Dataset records
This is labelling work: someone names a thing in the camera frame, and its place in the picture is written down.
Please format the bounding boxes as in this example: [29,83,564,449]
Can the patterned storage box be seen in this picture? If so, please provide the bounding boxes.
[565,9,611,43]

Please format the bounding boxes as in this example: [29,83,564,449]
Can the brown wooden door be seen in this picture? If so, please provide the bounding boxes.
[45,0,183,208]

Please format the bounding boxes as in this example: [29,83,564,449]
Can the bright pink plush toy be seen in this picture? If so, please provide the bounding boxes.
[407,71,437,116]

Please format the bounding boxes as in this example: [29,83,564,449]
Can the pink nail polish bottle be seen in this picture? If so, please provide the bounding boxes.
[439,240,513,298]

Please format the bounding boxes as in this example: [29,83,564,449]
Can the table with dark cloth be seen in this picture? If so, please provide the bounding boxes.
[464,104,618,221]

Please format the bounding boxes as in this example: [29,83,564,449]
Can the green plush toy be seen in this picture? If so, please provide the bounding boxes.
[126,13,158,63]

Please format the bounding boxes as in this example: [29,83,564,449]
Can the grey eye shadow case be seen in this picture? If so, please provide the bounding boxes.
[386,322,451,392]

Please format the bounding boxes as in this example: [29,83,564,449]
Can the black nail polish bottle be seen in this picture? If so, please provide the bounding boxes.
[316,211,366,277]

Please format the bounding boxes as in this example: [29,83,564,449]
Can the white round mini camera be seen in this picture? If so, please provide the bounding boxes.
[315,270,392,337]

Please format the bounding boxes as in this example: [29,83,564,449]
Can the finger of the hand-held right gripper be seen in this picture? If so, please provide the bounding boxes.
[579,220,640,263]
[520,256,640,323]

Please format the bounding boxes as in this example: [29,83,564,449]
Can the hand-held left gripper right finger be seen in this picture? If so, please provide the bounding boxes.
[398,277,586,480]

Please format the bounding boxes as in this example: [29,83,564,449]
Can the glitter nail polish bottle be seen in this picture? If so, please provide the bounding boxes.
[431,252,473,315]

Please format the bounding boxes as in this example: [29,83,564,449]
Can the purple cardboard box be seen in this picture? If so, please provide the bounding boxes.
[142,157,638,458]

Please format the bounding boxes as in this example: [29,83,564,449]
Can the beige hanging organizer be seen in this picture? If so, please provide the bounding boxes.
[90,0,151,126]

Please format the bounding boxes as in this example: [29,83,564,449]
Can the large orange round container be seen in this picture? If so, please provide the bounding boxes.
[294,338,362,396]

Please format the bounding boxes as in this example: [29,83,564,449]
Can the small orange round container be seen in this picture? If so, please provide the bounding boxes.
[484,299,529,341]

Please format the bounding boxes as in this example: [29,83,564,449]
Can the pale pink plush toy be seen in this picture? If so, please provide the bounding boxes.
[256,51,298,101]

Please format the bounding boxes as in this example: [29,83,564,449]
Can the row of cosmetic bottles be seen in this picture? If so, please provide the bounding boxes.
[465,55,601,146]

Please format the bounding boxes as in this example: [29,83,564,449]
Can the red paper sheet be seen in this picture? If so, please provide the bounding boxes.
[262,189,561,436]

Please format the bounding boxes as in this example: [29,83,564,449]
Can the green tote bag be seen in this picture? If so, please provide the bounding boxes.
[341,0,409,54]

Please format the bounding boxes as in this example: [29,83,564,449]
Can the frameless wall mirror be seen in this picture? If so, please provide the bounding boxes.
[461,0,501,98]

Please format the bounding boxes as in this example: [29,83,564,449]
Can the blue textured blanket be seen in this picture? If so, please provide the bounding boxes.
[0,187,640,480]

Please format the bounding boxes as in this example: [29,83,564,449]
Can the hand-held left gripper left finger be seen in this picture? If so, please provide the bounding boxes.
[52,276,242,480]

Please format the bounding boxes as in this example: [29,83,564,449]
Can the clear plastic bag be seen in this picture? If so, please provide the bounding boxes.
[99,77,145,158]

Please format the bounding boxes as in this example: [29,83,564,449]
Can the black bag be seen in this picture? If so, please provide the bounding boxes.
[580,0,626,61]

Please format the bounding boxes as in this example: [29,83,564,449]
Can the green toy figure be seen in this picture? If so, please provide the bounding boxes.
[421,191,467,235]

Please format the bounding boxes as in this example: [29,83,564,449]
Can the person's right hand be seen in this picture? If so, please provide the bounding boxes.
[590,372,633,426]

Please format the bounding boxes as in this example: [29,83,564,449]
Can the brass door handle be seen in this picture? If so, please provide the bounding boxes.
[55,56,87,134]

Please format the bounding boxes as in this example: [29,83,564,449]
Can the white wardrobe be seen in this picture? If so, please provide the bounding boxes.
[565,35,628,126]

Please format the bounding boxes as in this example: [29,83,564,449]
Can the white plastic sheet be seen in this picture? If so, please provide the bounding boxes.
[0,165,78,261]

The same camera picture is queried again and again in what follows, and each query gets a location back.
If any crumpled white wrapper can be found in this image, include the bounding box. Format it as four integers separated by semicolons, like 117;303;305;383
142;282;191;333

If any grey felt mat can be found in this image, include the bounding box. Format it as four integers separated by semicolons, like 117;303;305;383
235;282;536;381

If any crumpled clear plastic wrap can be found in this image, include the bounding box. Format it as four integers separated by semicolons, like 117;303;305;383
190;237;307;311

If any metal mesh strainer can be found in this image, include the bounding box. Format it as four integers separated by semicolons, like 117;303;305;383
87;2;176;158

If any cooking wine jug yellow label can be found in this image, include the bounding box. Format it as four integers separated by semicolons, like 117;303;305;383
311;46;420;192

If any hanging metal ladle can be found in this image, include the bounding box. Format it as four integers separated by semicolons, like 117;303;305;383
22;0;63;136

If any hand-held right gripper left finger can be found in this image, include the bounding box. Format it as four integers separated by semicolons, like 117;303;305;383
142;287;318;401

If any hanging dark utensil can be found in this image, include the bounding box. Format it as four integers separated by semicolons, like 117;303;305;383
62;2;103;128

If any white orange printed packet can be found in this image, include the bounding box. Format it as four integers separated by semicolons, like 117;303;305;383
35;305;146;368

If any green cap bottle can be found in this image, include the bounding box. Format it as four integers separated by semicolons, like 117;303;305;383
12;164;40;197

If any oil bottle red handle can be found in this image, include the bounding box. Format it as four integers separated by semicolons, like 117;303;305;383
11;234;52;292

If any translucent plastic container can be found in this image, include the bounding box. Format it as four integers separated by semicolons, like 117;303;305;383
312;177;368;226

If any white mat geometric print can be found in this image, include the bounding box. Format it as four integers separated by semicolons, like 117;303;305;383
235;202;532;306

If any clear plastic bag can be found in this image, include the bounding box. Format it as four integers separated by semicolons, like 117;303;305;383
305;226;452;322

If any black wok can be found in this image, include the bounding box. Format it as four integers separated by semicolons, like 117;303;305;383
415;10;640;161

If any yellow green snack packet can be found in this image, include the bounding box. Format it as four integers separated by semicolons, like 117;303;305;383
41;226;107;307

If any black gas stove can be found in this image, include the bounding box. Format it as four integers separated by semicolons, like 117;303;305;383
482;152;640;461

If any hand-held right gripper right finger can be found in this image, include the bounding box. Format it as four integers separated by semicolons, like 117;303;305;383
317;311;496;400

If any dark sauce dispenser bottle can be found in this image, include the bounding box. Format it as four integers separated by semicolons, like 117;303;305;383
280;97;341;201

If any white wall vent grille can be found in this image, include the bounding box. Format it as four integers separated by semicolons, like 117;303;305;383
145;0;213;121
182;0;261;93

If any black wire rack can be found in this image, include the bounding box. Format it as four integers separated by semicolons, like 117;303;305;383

TASK TO COMPLETE: Could I ask you to return the records exactly and in full?

SOLUTION TO THIS TASK:
This is labelling work: someone names a thing in the camera frame, and its place in the picture is written down.
Please format the bounding boxes as in this example: [29,83,564,449]
Can the patterned storage box be seen in this picture? If so, please provide the bounding boxes.
[565,9,611,43]

Please format the bounding boxes as in this example: [29,83,564,449]
Can the brown wooden door be seen in this picture? If so, please provide the bounding boxes.
[45,0,183,208]

Please format the bounding boxes as in this example: [29,83,564,449]
Can the bright pink plush toy be seen in this picture? If so, please provide the bounding boxes.
[407,71,437,116]

Please format the bounding boxes as in this example: [29,83,564,449]
Can the pink nail polish bottle be seen in this picture? If so, please provide the bounding boxes.
[439,240,513,298]

Please format the bounding boxes as in this example: [29,83,564,449]
Can the table with dark cloth be seen in this picture? If so, please provide the bounding boxes.
[464,104,618,221]

Please format the bounding boxes as in this example: [29,83,564,449]
Can the green plush toy be seen in this picture? If so, please provide the bounding boxes.
[126,13,158,63]

Please format the bounding boxes as in this example: [29,83,564,449]
Can the grey eye shadow case be seen in this picture? If so, please provide the bounding boxes.
[386,322,451,392]

Please format the bounding boxes as in this example: [29,83,564,449]
Can the black nail polish bottle be seen in this picture? If so, please provide the bounding boxes.
[316,211,366,277]

Please format the bounding boxes as in this example: [29,83,564,449]
Can the white round mini camera be seen in this picture? If so, please provide the bounding boxes.
[315,270,392,337]

Please format the bounding boxes as in this example: [29,83,564,449]
Can the finger of the hand-held right gripper be seen in this picture? If so, please provide the bounding boxes.
[579,220,640,263]
[520,256,640,323]

Please format the bounding boxes as in this example: [29,83,564,449]
Can the hand-held left gripper right finger be seen in this picture? If so, please provide the bounding boxes.
[398,277,586,480]

Please format the bounding boxes as in this example: [29,83,564,449]
Can the glitter nail polish bottle be seen in this picture? If so, please provide the bounding boxes.
[431,252,473,315]

Please format the bounding boxes as in this example: [29,83,564,449]
Can the purple cardboard box be seen in this picture? If so, please provide the bounding boxes.
[142,157,638,458]

Please format the bounding boxes as in this example: [29,83,564,449]
Can the beige hanging organizer be seen in this picture? If so, please provide the bounding boxes.
[90,0,151,126]

Please format the bounding boxes as in this example: [29,83,564,449]
Can the large orange round container be seen in this picture? If so, please provide the bounding boxes.
[294,338,362,396]

Please format the bounding boxes as in this example: [29,83,564,449]
Can the small orange round container be seen in this picture? If so, please provide the bounding boxes.
[484,299,529,341]

Please format the bounding boxes as in this example: [29,83,564,449]
Can the pale pink plush toy be seen in this picture? If so, please provide the bounding boxes.
[256,51,298,101]

Please format the bounding boxes as in this example: [29,83,564,449]
Can the row of cosmetic bottles be seen in this picture? If so, please provide the bounding boxes.
[465,55,601,146]

Please format the bounding boxes as in this example: [29,83,564,449]
Can the red paper sheet be seen in this picture? If so, please provide the bounding boxes.
[262,189,561,436]

Please format the bounding boxes as in this example: [29,83,564,449]
Can the green tote bag be seen in this picture? If so, please provide the bounding boxes.
[341,0,409,54]

Please format the bounding boxes as in this example: [29,83,564,449]
Can the frameless wall mirror be seen in this picture? If so, please provide the bounding boxes.
[461,0,501,98]

Please format the bounding boxes as in this example: [29,83,564,449]
Can the blue textured blanket be seen in this picture? If so, please provide the bounding boxes.
[0,187,640,480]

Please format the bounding boxes as in this example: [29,83,564,449]
Can the hand-held left gripper left finger be seen in this picture? If so, please provide the bounding boxes.
[52,276,242,480]

Please format the bounding boxes as in this example: [29,83,564,449]
Can the clear plastic bag be seen in this picture? If so, please provide the bounding boxes.
[99,77,145,158]

Please format the bounding boxes as in this example: [29,83,564,449]
Can the black bag be seen in this picture? If so, please provide the bounding boxes.
[580,0,626,61]

Please format the bounding boxes as in this example: [29,83,564,449]
Can the green toy figure be seen in this picture? If so, please provide the bounding boxes.
[421,191,467,235]

Please format the bounding boxes as in this example: [29,83,564,449]
Can the person's right hand be seen in this picture? If so, please provide the bounding boxes.
[590,372,633,426]

Please format the bounding boxes as in this example: [29,83,564,449]
Can the brass door handle be seen in this picture? If so, please provide the bounding boxes.
[55,56,87,134]

Please format the bounding boxes as in this example: [29,83,564,449]
Can the white wardrobe be seen in this picture? If so, please provide the bounding boxes.
[565,35,628,126]

Please format the bounding boxes as in this example: [29,83,564,449]
Can the white plastic sheet be seen in this picture? If so, please provide the bounding boxes.
[0,165,78,261]

The same camera picture is queried again and again in what follows, and each query gets a location back.
If any crumpled white wrapper can be found in this image, include the bounding box. Format it as four integers separated by semicolons, like 117;303;305;383
142;282;191;333

If any grey felt mat can be found in this image, include the bounding box. Format it as four integers separated by semicolons, like 117;303;305;383
235;282;536;381

If any crumpled clear plastic wrap can be found in this image, include the bounding box. Format it as four integers separated by semicolons, like 117;303;305;383
190;237;307;311

If any metal mesh strainer can be found in this image, include the bounding box. Format it as four integers separated by semicolons, like 117;303;305;383
87;2;176;158

If any cooking wine jug yellow label can be found in this image, include the bounding box. Format it as four integers separated by semicolons, like 117;303;305;383
311;46;420;192

If any hanging metal ladle can be found in this image, include the bounding box. Format it as four integers separated by semicolons, like 117;303;305;383
22;0;63;136

If any hand-held right gripper left finger can be found in this image, include the bounding box. Format it as four integers separated by semicolons, like 117;303;305;383
142;287;318;401

If any hanging dark utensil can be found in this image, include the bounding box. Format it as four integers separated by semicolons, like 117;303;305;383
62;2;103;128

If any white orange printed packet can be found in this image, include the bounding box. Format it as four integers separated by semicolons, like 117;303;305;383
35;305;146;368

If any green cap bottle can be found in this image, include the bounding box. Format it as four integers separated by semicolons, like 117;303;305;383
12;164;40;197

If any oil bottle red handle can be found in this image, include the bounding box. Format it as four integers separated by semicolons, like 117;303;305;383
11;234;52;292

If any translucent plastic container can be found in this image, include the bounding box. Format it as four integers separated by semicolons, like 117;303;305;383
312;177;368;226

If any white mat geometric print can be found in this image, include the bounding box. Format it as four integers separated by semicolons, like 117;303;305;383
235;202;532;306

If any clear plastic bag can be found in this image, include the bounding box. Format it as four integers separated by semicolons, like 117;303;305;383
305;226;452;322

If any black wok can be found in this image, include the bounding box. Format it as four integers separated by semicolons, like 117;303;305;383
415;10;640;161

If any yellow green snack packet can be found in this image, include the bounding box. Format it as four integers separated by semicolons, like 117;303;305;383
41;226;107;307

If any black gas stove can be found in this image, include the bounding box. Format it as four integers separated by semicolons, like 117;303;305;383
482;152;640;461

If any hand-held right gripper right finger can be found in this image, include the bounding box. Format it as four integers separated by semicolons, like 117;303;305;383
317;311;496;400

If any dark sauce dispenser bottle can be found in this image, include the bounding box. Format it as four integers separated by semicolons, like 117;303;305;383
280;97;341;201

If any white wall vent grille can be found in this image, include the bounding box. Format it as four integers separated by semicolons, like 117;303;305;383
145;0;213;121
182;0;261;93

If any black wire rack can be found in this image, include the bounding box. Format it as four integers separated by semicolons, like 117;303;305;383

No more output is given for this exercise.